Now that we are done pre-processing, we should save our work. We don't want to have to repeat all these steps if we just want to tune or re-run the model in the future.

In [28]:
np.save('./tmp/bbc_text_embed_converted.npy', embedded_text)

### Model time

In [82]:
embedded_text = np.load('./tmp/bbc_text_embed_converted.npy')

We can average the word embeddings to give a notion of meaning to each article and then fit a logistic regression.

In [83]:
from sklearn.linear_model import LogisticRegression

In [204]:
def create_average_vectors(embedded_text):
    "Calculate the average of the word embeddings for each text in a corpus"
    avg_embed_text = list()
    for article in embedded_text:
        avg_embed_text.append(np.sum([word for word in article], axis=0) / len(article))
    return np.array(avg_embed_text)

In [205]:
avg_embed_text = create_average_vectors(embedded_text)
clf = lr = LogisticRegression(C=100)
lr_scores = cross_val_score(clf, avg_embed_text, news.target, cv=10)
print(f'Accuracy: {lr_scores.mean() : 0.2f} (+/- {lr_scores.std() * 2 : 0.2f})')

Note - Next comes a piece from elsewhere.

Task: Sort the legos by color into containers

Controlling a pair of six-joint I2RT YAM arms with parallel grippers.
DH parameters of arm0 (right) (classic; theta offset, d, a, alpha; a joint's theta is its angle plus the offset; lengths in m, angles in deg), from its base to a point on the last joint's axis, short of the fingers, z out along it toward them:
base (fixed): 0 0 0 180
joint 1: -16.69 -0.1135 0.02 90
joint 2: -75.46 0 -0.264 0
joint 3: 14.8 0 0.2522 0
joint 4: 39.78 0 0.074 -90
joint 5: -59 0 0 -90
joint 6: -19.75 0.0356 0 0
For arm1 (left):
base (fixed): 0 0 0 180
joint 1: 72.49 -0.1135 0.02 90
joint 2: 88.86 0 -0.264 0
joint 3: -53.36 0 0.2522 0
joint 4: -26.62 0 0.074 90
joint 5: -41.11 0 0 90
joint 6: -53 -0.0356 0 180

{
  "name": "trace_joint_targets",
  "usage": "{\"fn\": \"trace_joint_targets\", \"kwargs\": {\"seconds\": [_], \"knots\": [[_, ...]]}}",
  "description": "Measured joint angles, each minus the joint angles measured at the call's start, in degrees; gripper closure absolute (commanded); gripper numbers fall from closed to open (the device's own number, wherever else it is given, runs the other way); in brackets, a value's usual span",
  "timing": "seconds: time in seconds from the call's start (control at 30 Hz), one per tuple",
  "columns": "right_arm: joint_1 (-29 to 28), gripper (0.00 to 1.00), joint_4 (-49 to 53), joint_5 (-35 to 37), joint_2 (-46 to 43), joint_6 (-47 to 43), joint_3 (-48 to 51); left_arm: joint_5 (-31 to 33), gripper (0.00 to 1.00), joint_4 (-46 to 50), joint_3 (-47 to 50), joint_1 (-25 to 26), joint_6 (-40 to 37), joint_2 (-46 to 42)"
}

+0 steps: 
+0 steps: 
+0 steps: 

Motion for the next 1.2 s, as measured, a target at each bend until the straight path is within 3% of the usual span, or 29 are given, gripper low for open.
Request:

Accuracy:  0.98 (+/-  0.02)


## Repeat with newsgroup data

In [102]:
data_path = './newsgroups/'
boards = load_files(
    data_path, 
    encoding='utf-8',
    decode_error='ignore',
    random_state=42
)

In [164]:
def tokenize_newsgroup(text_data):
    "Tokenize newsgroup posts"
    clean_text = list()
    for text_chunk in text_data:
        text_chunk = re.sub('[\\n\.\,\(\)\'\"\-\:\;\&\#\!\*\<\>\@\^\`\~\|\\\$\/0-9]', ' ', text_chunk)
        doc = nlp(text_chunk)
        clean = ' '.join([token.text.strip() for token in doc if len(token) > 1])
        clean_text.append(clean)
    return clean_text

In [167]:
boards.data = tokenize_newsgroup(boards.data)

In [191]:
matched_vocab_2 = calculate_matched_vocab(boards.data, model)

 60.31% of the dataset vocabulary has been matched


In [192]:
embed_dict_2 = {word:model.get_vector(word) for word in matched_vocab_2}

In [193]:
embedded_text_2 = string_to_vector(boards.data, embed_dict_2, matched_vocab_2)

In [194]:
embedded_text_2 = shrink_to_smallest(embedded_text_2)

In [195]:
np.save('./tmp/newsgroup_text_embed_converted.npy', embedded_text_2)

In [None]:
embedded_text_2 = np.load('./tmp/newsgroup_text_embed_converted.npy')

In [206]:
avg_embed_text_2 = create_average_vectors(embedded_text_2)
clf_2 = LogisticRegression(C=100)
lr_scores_2 = cross_val_score(clf_2, avg_embed_text_2, boards.target, cv=10)
print(f'Accuracy: {lr_scores_2.mean() : 0.2f} (+/- {lr_scores_2.std() * 2 : 0.2f})')

Accuracy:  0.98 (+/-  0.01)